Quote word for word from the line holding "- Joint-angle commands" to the last line below, including both, and omit any pictures.

= = = = = = =

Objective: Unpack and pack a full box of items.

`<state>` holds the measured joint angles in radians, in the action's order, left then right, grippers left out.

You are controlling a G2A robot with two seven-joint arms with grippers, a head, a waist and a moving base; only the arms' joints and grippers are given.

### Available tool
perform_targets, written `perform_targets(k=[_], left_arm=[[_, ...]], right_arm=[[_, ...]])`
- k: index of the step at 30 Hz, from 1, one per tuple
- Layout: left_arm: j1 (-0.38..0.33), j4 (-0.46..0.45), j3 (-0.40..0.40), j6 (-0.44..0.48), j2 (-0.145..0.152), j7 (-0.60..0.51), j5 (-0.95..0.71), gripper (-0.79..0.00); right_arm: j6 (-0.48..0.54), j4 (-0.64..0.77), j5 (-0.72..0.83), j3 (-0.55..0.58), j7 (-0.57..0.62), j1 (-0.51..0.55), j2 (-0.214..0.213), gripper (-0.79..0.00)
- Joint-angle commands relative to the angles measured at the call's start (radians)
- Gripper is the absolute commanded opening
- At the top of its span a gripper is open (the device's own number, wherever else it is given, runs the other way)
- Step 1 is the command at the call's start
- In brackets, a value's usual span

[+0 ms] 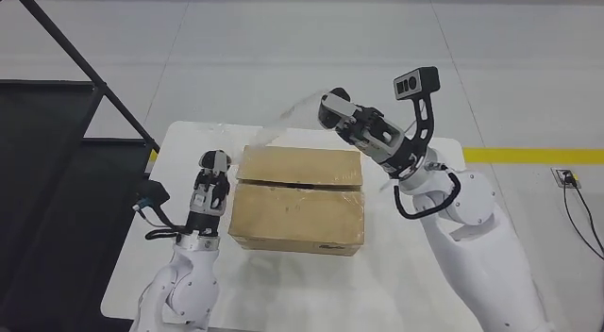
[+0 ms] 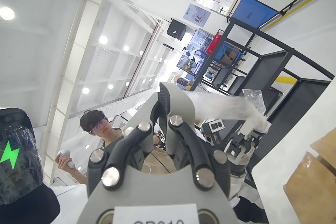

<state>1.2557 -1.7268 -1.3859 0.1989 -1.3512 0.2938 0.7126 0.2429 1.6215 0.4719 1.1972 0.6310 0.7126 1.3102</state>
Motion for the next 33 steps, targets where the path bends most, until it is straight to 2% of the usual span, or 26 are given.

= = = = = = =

# ANSWER FOR THE TASK
- Joint-angle commands relative to the angles measured at the call's start (radians)
- Gripper is the absolute commanded opening
- At the top of its span a gripper is open (the device's own number, wherever else it is given, runs the other way)
- Step 1 is the command at the call's start
- In brackets, a value's usual span

[+0 ms] 
[+0 ms] 

<state>1.2557 -1.7268 -1.3859 0.1989 -1.3512 0.2938 0.7126 0.2429 1.6215 0.4719 1.1972 0.6310 0.7126 1.3102</state>
Motion for the next 33 steps, targets where the path bends most, until it is straight to 2% of the usual span, or 26 are given.

The exercise has been carried out completely.